Information provided
────────

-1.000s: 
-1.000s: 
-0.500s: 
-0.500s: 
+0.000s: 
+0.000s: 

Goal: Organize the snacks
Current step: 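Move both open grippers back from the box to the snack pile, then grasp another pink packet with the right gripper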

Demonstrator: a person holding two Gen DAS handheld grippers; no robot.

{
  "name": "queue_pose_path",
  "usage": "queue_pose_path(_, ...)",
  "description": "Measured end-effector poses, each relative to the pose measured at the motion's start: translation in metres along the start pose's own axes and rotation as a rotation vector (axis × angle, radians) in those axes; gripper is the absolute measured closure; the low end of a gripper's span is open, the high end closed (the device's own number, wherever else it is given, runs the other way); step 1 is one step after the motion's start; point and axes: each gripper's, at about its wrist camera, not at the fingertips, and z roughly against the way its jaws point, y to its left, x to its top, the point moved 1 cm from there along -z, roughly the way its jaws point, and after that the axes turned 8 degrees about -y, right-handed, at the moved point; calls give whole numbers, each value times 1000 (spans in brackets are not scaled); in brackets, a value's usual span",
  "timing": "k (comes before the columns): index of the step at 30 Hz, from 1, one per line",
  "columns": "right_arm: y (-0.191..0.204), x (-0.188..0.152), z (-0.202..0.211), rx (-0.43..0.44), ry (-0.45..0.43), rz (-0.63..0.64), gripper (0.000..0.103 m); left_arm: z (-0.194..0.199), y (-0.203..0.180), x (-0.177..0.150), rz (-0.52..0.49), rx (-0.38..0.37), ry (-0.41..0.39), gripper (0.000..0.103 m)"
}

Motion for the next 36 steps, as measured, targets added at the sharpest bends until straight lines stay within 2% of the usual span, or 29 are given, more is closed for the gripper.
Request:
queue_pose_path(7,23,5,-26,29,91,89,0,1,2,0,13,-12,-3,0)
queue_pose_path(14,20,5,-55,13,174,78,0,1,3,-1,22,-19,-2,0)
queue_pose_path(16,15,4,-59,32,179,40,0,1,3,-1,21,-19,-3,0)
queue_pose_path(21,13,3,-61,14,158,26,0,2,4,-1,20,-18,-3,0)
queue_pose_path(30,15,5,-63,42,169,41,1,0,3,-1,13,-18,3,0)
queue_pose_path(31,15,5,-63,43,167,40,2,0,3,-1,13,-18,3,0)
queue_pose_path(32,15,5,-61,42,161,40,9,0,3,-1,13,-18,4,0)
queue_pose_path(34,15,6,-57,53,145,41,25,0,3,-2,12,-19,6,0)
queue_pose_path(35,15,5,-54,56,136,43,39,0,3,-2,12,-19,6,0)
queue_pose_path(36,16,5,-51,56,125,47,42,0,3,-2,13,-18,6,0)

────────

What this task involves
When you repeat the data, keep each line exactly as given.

Solved exercise
-1.000s: 
-1.000s: 
-0.500s: 
-0.500s: 
+0.000s: 
+0.000s: 

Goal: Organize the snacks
Current step: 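Move both open grippers back from the box to the snack pile, then grasp another pink packet with the right gripper
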
Demonstrator: a person holding two Gen DAS handheld grippers; no robot.

{
  "name": "queue_pose_path",
  "usage": "queue_pose_path(_, ...)",
  "description": "Measured end-effector poses, each relative to the pose measured at the motion's start: translation in metres along the start pose's own axes and rotation as a rotation vector (axis × angle, radians) in those axes; gripper is the absolute measured closure; the low end of a gripper's span is open, the high end closed (the device's own number, wherever else it is given, runs the other way); step 1 is one step after the motion's start; point and axes: each gripper's, at about its wrist camera, not at the fingertips, and z roughly against the way its jaws point, y to its left, x to its top, the point moved 1 cm from there along -z, roughly the way its jaws point, and after that the axes turned 8 degrees about -y, right-handed, at the moved point; calls give whole numbers, each value times 1000 (spans in brackets are not scaled); in brackets, a value's usual span",
  "timing": "k (comes before the columns): index of the step at 30 Hz, from 1, one per line",
  "columns": "right_arm: y (-0.191..0.204), x (-0.188..0.152), z (-0.202..0.211), rx (-0.43..0.44), ry (-0.45..0.43), rz (-0.63..0.64), gripper (0.000..0.103 m); left_arm: z (-0.194..0.199), y (-0.203..0.180), x (-0.177..0.150), rz (-0.52..0.49), rx (-0.38..0.37), ry (-0.41..0.39), gripper (0.000..0.103 m)"
}

Motion for the next 36 steps, as measured, targets added at the sharpest bends until straight lines stay within 2% of the usual span, or 29 are given, more is closed for the gripper.
Request:
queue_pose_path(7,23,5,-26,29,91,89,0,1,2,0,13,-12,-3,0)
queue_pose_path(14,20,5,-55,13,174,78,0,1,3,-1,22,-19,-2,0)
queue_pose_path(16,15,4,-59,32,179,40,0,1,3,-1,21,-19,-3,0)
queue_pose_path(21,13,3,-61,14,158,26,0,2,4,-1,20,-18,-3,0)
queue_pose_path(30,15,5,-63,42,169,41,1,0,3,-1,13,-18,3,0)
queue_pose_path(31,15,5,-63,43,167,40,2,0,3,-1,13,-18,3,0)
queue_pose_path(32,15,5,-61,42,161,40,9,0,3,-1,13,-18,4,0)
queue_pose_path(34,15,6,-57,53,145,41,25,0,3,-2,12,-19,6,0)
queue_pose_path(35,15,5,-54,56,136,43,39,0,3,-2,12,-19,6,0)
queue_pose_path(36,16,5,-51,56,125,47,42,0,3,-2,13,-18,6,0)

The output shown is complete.